Hope all is well and you are enjoying the spring weather. Our Madison journey continues from where we ended last week on the UW-Madison campus and heading out to the University of Wisconsin-Madison Lakeshore Nature Preserve, more commonly known as Picnic Point. This 300 acre nature reserve is a nearly a mile long peninsula that covers about four miles of shore line along the southern shore of Lake Mendota. While the Preserve serves an educational function for the University, it is also a source of recreation for both employees and students as well as the Madison community. Many quiet, pleasant hours are passed on the many trails out to and around Picnic Point. It is also possible to reserve a fire pit for small gatherings of family and friends. All in all it’s a great place to enjoy the natural world.
A little history then some photos. Archaeological surveys uncovered evidence of ancient inhabitants on what is now the Preserve. Beginning in the mid 1800’s, Picnic Point was home to a number of farms. The land containing Picnic Point was purchased in the 1920’s by Edward Young, a prominent Madison businessman. Young renovated an old farmhouse into a large mansion, planted a large apple orchard and developed paths through the woods that are used to this day. The house burned down about 10 years later and Young moved his family back into Madison. He then sold the land to University in 1941. During the time Young owned the land, students and faculty used the land much like a park.

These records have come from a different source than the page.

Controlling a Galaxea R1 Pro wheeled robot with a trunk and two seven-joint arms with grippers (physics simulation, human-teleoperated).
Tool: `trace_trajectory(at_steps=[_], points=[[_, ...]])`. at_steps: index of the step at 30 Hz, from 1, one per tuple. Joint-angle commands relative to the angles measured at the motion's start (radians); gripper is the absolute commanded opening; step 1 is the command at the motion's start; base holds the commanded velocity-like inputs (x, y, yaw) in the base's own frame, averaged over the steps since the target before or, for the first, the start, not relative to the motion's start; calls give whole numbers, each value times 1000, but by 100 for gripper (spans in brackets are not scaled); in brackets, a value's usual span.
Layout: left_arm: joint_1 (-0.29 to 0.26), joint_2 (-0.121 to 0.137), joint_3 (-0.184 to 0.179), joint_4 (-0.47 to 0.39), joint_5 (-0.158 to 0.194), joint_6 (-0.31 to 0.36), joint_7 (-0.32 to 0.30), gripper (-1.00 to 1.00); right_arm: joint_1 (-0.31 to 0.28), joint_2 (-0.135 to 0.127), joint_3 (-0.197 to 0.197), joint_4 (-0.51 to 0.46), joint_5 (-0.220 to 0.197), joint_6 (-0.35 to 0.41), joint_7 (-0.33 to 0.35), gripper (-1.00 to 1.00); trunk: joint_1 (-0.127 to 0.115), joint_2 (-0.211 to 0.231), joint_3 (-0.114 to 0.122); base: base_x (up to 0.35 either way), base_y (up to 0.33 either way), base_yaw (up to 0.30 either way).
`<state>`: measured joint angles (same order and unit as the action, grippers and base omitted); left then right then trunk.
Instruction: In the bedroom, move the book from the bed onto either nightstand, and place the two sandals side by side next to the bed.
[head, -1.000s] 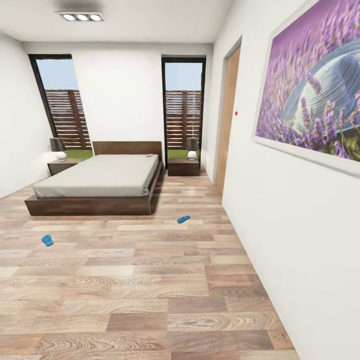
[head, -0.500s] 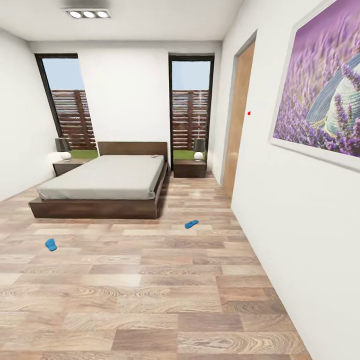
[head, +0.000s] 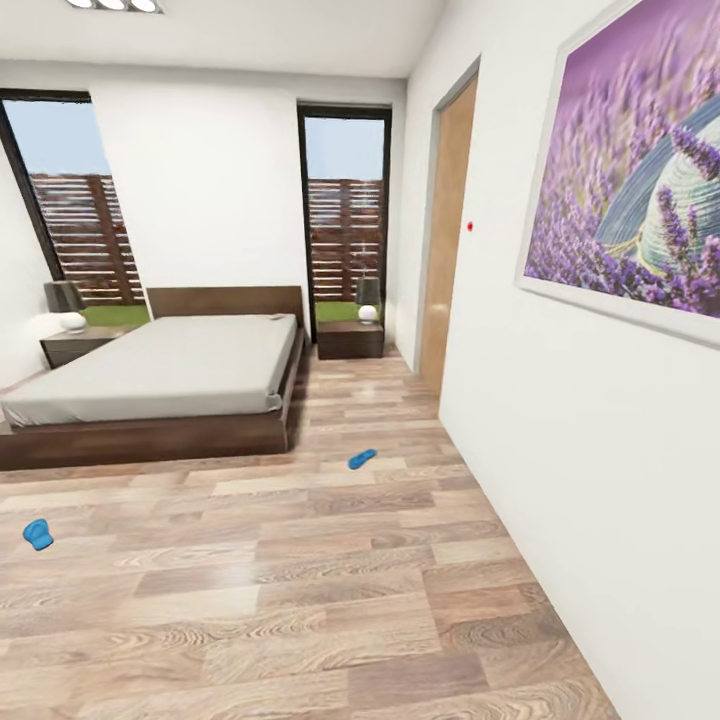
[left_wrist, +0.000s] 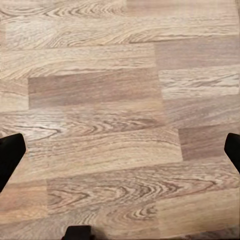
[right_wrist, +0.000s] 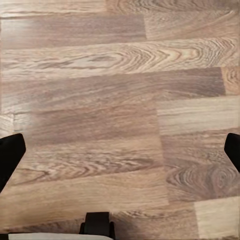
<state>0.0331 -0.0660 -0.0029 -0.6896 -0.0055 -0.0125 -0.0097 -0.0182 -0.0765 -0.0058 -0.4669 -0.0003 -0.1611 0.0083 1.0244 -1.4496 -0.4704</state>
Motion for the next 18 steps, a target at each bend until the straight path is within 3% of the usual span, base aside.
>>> trace_trajectory(at_steps=[1, 18], points=[[0, 0, 0, -1, -1, -1, -1, 100, 0, 0, -1, 0, 0, -3, 1, 100, 1, 0, -1, 294, 216, -71], [0, 0, 0, -1, -1, -1, -1, 100, 0, 0, 0, 1, 0, -3, -2, 100, 1, 0, -1, 258, 249, -13]])
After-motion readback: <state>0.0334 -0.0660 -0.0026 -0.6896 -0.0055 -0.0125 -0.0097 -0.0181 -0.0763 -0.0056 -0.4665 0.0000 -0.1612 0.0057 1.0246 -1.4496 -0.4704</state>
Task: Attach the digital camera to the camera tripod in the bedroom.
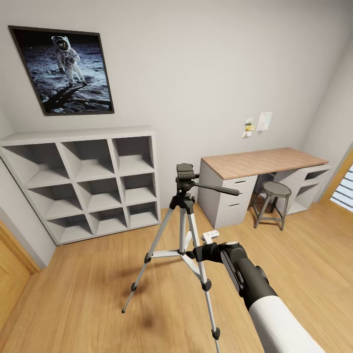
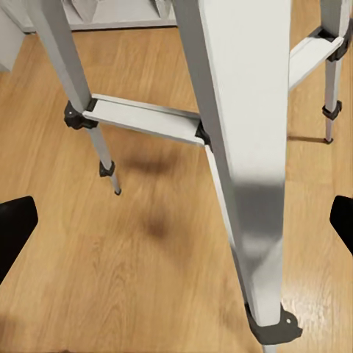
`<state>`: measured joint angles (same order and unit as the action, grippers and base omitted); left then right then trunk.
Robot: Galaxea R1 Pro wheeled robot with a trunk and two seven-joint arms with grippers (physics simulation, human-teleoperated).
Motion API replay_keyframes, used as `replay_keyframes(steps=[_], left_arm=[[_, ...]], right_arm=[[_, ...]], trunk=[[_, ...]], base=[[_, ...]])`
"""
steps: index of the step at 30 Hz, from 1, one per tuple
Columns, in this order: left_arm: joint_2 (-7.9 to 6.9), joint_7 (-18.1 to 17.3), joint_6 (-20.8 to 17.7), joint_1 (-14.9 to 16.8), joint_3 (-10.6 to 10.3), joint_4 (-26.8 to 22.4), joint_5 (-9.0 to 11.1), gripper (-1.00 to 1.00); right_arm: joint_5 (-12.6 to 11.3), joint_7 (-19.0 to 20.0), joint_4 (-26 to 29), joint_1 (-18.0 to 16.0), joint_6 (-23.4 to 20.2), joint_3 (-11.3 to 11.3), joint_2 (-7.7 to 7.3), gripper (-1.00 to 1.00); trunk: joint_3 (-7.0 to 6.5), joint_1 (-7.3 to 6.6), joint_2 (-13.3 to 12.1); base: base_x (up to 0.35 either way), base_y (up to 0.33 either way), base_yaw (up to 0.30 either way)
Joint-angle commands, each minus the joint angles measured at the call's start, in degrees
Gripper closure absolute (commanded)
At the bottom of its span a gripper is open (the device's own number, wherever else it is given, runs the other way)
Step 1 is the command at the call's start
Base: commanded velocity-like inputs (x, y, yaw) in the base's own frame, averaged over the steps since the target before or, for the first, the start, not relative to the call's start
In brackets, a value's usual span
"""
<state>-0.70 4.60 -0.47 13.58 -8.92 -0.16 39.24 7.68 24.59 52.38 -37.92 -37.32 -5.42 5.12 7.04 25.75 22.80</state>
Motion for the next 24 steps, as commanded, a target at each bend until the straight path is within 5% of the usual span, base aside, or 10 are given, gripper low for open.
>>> replay_keyframes(steps=[1,15,24], left_arm=[[0.00,0.1,0.0,0.0,-0.5,0.0,0.3,1.00],[0.00,0.1,0.0,0.0,-0.5,0.0,0.3,1.00],[0.00,0.1,-0.1,0.0,-0.5,0.0,0.4,1.00]], right_arm=[[0.6,0.3,-0.1,0.0,0.3,0.1,0.03,-1.00],[0.3,-0.8,-3.8,0.0,9.6,0.7,0.44,-1.00],[0.1,-2.3,-4.9,0.0,10.7,4.5,0.88,-1.00]], trunk=[[0.12,0.03,0.1],[0.12,0.03,0.1],[0.12,0.03,0.1]], base=[[0.000,0.000,0.000],[0.000,0.000,0.000],[0.000,0.000,0.000]])
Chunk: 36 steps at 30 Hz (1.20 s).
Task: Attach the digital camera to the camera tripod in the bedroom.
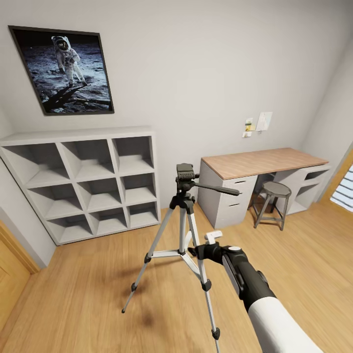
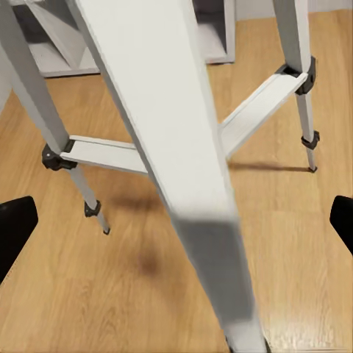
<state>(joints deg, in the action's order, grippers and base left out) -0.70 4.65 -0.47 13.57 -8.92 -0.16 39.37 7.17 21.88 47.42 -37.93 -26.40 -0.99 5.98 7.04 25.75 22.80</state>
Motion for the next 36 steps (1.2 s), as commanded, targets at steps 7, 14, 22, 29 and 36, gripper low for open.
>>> replay_keyframes(steps=[7,14,22,29,36], left_arm=[[0.00,0.1,-0.1,0.0,-0.5,0.0,0.3,1.00],[-0.04,0.1,0.0,0.0,-0.5,0.0,0.4,1.00],[-0.03,0.1,0.0,0.1,-0.5,0.0,0.4,1.00],[-0.02,0.1,0.0,0.1,-0.5,0.0,0.4,1.00],[-0.03,0.1,-0.1,0.1,-0.5,0.0,0.4,1.00]], right_arm=[[0.6,0.1,-0.9,-0.1,0.1,1.3,0.22,-1.00],[0.6,0.1,-2.6,-0.3,1.5,1.3,1.15,-1.00],[0.9,-3.9,-6.6,-1.0,6.5,1.3,3.83,-1.00],[1.0,-5.2,-7.0,-0.9,9.8,1.3,3.82,1.00],[1.1,-5.2,-6.8,-0.9,9.9,1.2,3.69,1.00]], trunk=[[0.12,0.03,0.1],[0.12,0.03,0.1],[0.12,0.03,0.1],[0.12,0.03,0.1],[0.12,0.03,0.1]], base=[[0.000,0.000,0.000],[0.000,0.000,0.000],[0.000,0.000,0.000],[0.000,0.000,0.000],[0.000,0.000,0.000]])
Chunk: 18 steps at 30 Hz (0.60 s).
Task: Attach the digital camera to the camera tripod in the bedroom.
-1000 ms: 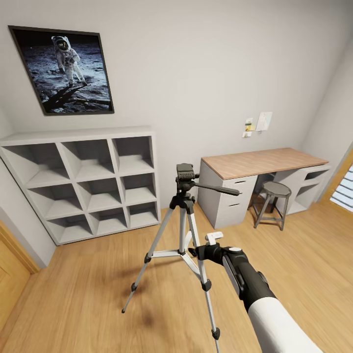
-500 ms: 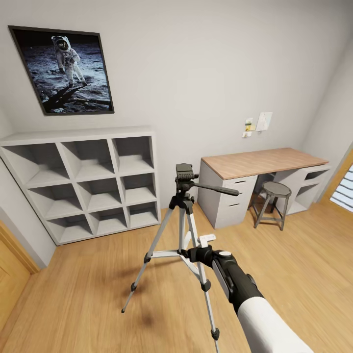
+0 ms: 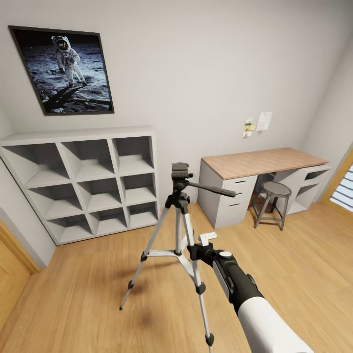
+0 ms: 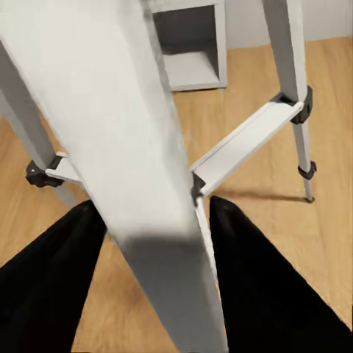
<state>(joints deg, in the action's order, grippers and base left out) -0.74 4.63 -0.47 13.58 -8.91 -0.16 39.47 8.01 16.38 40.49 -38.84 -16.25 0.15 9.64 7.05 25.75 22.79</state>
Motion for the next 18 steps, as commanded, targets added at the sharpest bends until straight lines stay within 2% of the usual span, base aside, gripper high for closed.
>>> replay_keyframes(steps=[1,14,16,18], left_arm=[[0.01,0.1,0.0,0.0,-0.5,0.0,0.3,1.00],[-0.13,0.4,-0.1,0.0,-0.8,-1.2,-0.6,1.00],[-0.63,0.7,-0.6,0.0,-0.9,-3.3,-0.6,1.00],[-1.75,0.9,-1.4,0.0,-1.0,-9.4,-0.8,1.00]], right_arm=[[0.3,0.3,0.3,0.0,-0.3,0.1,0.01,1.00],[0.8,0.4,0.6,0.0,-0.1,-0.4,-0.57,1.00],[0.9,0.4,0.6,0.0,-0.1,-0.5,-0.66,1.00],[0.9,0.5,0.6,0.0,0.0,-0.5,-0.72,1.00]], trunk=[[0.12,0.03,0.1],[0.12,0.03,0.1],[0.12,0.03,0.1],[0.12,0.03,0.1]], base=[[0.000,0.000,0.000],[0.000,0.000,0.000],[0.000,0.000,0.000],[0.000,0.000,0.000]])
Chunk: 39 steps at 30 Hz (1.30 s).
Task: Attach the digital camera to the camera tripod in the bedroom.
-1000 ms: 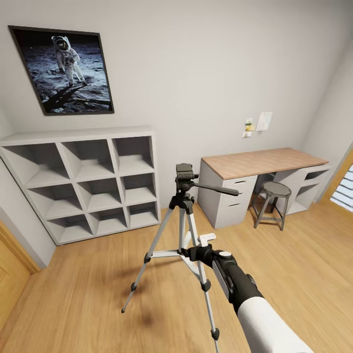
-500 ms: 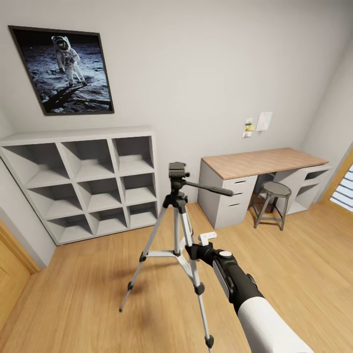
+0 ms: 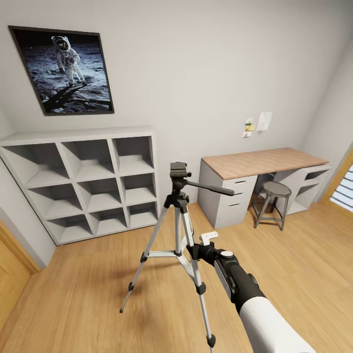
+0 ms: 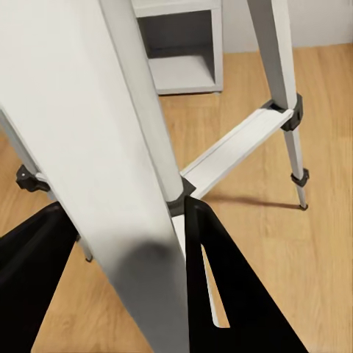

It is said that many marriage proposals were made (and still are) on Picnic Point. Several years back, Picnic Point was declared to be one of the “kissing-est” spots in North America! Keep that in mind when you visit!
Our journey to Picnic Point actually begins on the UW campus. The Lakeshore Path begins at the Memorial Union, winds for about a mile and half along the southern shore of Lake Mendota, passes by the entrance to Picnic Point and ends a bit to the west at Big Woods along University Bay Drive. Eagle Heights, the UW’s married student housing complex is located at the end of the Path. Following are a few photos from the Lakeshore Path. The Path accommodates walkers, joggers, and bike riders.
While this photo is from a distance looking over Lake Mendota, Picnic Point is to the left of the photo.
This winter photo shows Picnic Point in the middle distance just beyond the open water.
The entrance to Picnic Point is a beautiful stone wall constructed out of field stones. I’ve taken a few graduation and event photos using that wall.
This photo of the Capitol was taken a steps off the small parking lot next to the entrance.
The walking and hiking paths are pleasant especially in the fall as the leaves begin to turn and the mosquito population is lower!
During the summer a lot of boats drop anchor and enjoy the warm water and sunshine.
Along the walking paths, there are numerous places to rest, read a book or just enjoy the outdoors.
The following photos are a few of the nature shots I’ve taken over the past couple of years. It’s not my usual photographic genre but I can’t help try to capture the natural beauty when I see it.
Well, I hope you enjoyed your short tour of Picnic Point. If you are ever in the Madison area it’s worth a stop, especially in the warmer seasons of the year. You’ve probably noticed that I don’t have a photo of the point on Picnic Point. I do have one someplace in my archives but can’t find it, I’ll have to work on that part of my life!